__Exercise__. Whenever "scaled" appears in a line of the entries below, that line counts; give the total only.

__Source material__.

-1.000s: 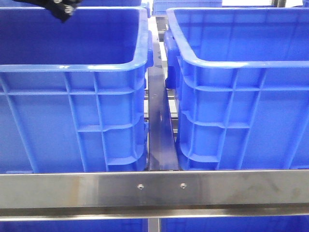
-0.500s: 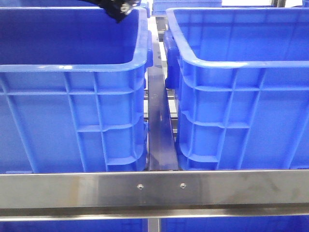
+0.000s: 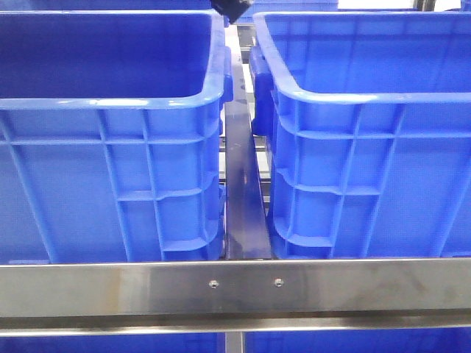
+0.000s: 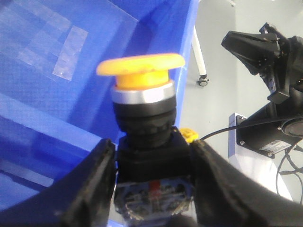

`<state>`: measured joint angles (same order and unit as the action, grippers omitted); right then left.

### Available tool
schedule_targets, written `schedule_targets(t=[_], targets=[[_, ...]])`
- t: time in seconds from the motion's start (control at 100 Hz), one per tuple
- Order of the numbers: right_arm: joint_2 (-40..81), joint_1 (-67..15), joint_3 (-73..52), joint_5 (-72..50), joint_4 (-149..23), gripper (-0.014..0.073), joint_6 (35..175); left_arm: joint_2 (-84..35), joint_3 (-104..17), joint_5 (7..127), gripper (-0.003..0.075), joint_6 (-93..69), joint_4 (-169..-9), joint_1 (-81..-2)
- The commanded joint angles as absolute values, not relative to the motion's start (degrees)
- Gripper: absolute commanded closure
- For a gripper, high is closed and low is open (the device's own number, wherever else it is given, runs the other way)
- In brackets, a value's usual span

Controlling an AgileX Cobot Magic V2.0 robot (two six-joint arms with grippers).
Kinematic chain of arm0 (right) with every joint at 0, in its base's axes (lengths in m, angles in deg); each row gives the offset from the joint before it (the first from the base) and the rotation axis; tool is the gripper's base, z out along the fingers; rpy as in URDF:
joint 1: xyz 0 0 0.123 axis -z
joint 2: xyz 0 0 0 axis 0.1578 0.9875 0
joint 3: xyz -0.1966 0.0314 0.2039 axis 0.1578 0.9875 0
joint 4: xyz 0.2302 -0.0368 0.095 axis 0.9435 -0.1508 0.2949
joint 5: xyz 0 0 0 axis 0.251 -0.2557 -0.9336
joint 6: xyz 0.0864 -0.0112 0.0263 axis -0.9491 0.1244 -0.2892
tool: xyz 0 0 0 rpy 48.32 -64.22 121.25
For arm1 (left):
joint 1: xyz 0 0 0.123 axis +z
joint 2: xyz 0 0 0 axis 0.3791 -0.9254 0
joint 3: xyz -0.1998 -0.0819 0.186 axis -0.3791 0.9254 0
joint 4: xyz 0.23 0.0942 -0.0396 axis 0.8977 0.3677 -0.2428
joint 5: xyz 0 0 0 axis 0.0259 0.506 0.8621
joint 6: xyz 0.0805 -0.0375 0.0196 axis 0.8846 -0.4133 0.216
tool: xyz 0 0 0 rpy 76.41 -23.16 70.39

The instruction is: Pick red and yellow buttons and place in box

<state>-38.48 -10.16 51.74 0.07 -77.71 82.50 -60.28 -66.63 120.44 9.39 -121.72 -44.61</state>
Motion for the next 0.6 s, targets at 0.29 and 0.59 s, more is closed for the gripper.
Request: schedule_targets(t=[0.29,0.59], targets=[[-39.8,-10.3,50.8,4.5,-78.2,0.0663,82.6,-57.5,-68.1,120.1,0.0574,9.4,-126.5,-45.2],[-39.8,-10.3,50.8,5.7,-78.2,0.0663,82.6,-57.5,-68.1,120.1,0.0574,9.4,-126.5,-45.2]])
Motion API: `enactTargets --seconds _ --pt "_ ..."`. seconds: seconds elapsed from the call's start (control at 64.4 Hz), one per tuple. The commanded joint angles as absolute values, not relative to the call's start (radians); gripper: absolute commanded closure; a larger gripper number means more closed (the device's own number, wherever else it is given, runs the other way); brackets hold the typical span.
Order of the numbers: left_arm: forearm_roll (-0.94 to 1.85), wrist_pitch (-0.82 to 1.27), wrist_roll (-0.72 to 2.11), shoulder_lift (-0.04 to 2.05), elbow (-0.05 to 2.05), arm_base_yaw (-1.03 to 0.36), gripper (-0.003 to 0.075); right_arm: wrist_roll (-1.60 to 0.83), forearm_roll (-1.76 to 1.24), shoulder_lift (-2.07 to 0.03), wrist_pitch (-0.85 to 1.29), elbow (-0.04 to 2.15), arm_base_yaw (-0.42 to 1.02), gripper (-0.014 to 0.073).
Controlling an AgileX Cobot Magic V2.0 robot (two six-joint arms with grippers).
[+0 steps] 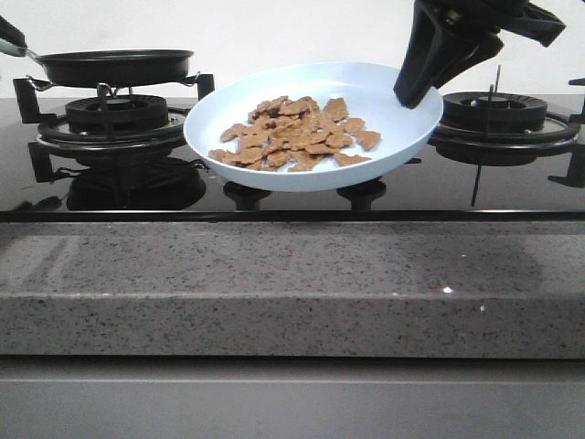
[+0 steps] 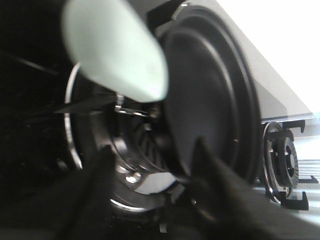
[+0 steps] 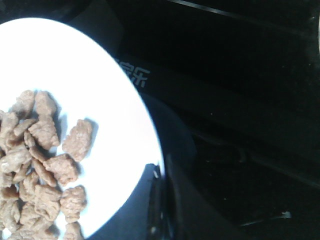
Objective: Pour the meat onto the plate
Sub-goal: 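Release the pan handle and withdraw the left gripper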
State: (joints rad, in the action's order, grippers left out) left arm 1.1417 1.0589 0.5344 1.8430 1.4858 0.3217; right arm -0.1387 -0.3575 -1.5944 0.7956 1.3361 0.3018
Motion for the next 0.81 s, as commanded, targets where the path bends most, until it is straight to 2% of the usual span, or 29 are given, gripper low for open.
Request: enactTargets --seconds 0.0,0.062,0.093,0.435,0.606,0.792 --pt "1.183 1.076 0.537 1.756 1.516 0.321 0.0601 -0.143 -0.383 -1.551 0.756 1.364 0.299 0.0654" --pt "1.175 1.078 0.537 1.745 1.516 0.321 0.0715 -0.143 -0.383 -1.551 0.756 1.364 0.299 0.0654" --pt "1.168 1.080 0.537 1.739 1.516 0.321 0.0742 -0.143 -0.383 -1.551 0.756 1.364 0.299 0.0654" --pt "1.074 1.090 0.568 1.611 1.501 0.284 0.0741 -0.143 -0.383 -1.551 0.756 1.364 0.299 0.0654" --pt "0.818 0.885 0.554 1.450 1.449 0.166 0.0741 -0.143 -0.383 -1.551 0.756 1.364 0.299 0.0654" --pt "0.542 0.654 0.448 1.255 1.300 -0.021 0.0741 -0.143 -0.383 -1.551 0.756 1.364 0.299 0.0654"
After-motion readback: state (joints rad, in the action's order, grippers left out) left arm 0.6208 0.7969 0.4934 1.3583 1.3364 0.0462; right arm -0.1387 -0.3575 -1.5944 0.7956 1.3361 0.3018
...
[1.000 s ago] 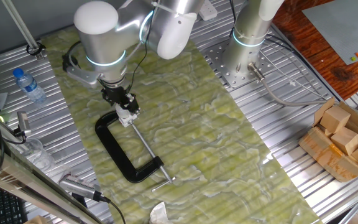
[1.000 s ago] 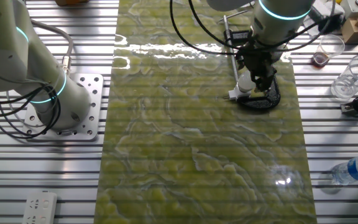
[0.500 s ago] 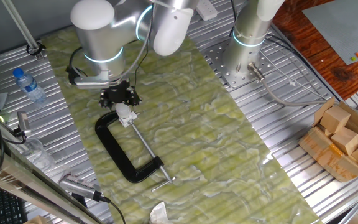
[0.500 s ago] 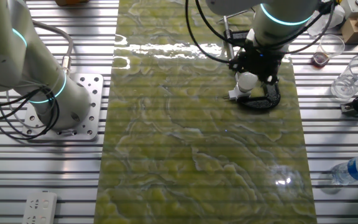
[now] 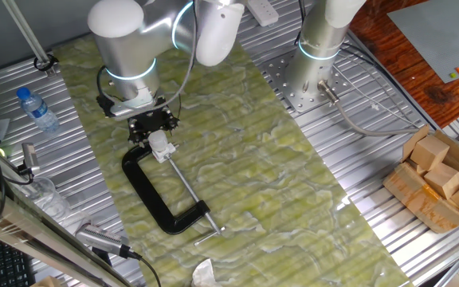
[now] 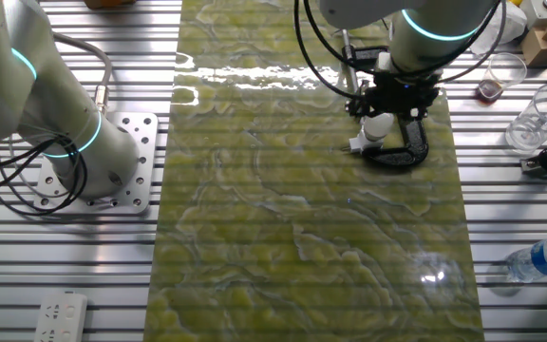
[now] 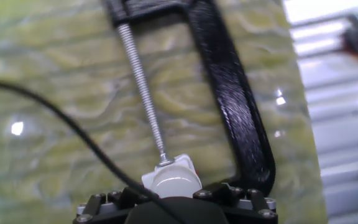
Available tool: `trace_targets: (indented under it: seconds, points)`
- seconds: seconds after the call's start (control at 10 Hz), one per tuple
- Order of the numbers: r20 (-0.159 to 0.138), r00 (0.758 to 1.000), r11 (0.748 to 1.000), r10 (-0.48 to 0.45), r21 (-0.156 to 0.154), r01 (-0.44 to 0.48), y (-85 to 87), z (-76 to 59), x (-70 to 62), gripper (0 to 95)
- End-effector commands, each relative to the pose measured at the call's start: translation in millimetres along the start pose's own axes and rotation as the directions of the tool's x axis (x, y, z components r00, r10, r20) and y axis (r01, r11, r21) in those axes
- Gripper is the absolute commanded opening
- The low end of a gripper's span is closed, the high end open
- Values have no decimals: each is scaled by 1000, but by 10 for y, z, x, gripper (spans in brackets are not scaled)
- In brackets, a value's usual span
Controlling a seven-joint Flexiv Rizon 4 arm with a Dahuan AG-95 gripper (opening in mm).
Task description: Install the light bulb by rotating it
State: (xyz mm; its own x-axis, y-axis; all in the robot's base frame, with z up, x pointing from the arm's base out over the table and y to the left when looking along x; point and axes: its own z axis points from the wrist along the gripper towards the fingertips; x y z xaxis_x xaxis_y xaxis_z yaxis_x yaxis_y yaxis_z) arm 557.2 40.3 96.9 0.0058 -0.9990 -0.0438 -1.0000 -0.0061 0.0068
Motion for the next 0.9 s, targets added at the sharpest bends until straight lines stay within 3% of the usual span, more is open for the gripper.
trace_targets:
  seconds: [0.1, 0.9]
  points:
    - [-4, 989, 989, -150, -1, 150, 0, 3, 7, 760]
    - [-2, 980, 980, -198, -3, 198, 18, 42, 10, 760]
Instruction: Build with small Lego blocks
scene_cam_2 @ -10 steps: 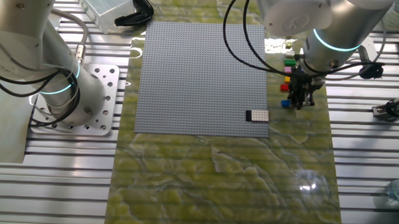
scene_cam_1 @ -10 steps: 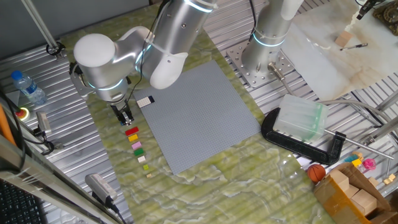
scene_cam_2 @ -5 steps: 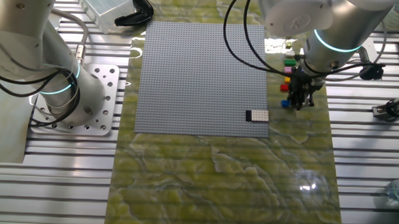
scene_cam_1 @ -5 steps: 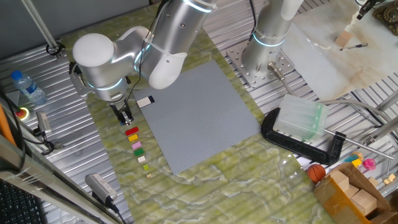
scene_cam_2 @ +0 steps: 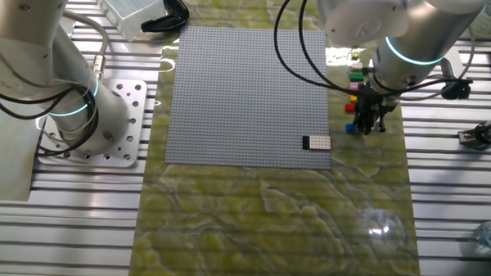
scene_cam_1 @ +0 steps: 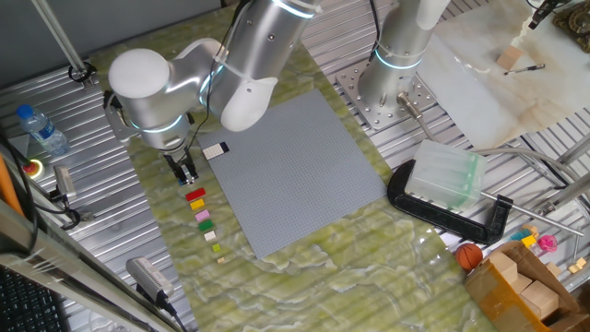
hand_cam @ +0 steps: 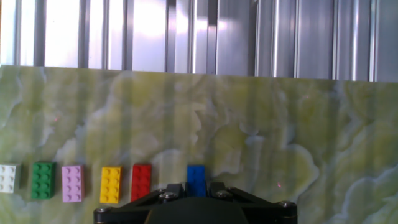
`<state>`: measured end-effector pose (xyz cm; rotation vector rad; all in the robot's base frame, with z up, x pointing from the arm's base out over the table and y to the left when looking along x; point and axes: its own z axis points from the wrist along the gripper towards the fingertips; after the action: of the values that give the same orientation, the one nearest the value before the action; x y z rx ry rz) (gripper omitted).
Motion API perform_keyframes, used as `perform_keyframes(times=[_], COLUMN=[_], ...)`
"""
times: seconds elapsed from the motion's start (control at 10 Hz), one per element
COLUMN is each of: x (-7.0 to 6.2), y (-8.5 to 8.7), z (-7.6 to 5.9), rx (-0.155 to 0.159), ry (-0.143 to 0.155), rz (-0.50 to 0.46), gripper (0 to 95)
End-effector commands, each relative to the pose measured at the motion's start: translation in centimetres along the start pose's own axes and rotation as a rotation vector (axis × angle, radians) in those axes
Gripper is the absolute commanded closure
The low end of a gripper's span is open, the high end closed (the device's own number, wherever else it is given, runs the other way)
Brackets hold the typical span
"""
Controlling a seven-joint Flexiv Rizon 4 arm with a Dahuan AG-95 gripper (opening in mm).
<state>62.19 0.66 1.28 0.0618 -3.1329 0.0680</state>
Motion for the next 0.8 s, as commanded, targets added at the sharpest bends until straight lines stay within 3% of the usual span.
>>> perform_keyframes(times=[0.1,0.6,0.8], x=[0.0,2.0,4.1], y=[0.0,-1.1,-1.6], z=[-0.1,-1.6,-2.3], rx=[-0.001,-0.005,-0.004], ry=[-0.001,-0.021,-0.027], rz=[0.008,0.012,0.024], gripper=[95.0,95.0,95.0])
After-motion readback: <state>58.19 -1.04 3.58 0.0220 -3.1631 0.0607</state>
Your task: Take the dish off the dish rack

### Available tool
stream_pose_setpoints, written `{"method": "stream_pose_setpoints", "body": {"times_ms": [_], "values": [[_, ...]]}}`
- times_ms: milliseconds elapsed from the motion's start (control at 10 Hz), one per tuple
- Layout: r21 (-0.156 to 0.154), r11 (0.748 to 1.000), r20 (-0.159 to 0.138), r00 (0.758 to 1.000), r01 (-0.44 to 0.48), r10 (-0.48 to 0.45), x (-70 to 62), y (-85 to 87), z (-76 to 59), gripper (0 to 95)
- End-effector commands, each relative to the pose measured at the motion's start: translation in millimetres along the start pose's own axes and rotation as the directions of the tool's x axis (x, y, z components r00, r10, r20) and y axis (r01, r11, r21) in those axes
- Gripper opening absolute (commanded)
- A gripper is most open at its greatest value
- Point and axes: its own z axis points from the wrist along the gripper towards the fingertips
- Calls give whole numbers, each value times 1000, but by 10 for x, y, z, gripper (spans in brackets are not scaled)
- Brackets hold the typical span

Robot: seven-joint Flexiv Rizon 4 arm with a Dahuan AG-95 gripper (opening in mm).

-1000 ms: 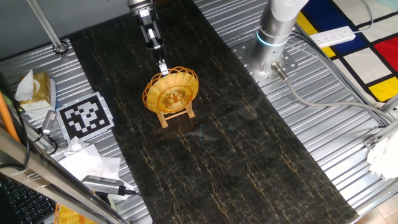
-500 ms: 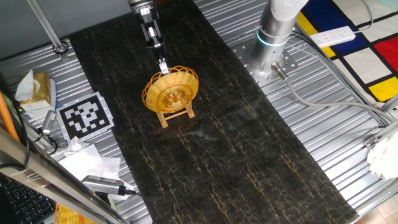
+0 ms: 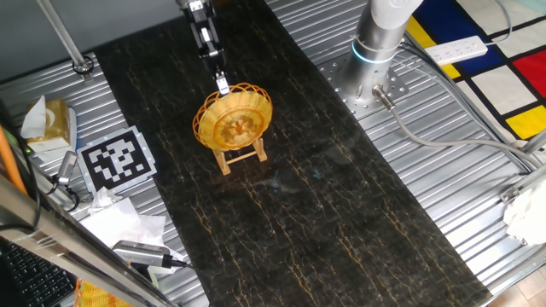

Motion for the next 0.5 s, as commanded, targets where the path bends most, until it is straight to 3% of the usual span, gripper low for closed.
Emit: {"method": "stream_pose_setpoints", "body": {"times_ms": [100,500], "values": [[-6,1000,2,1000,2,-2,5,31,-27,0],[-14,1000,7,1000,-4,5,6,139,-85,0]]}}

__Your solution__. 2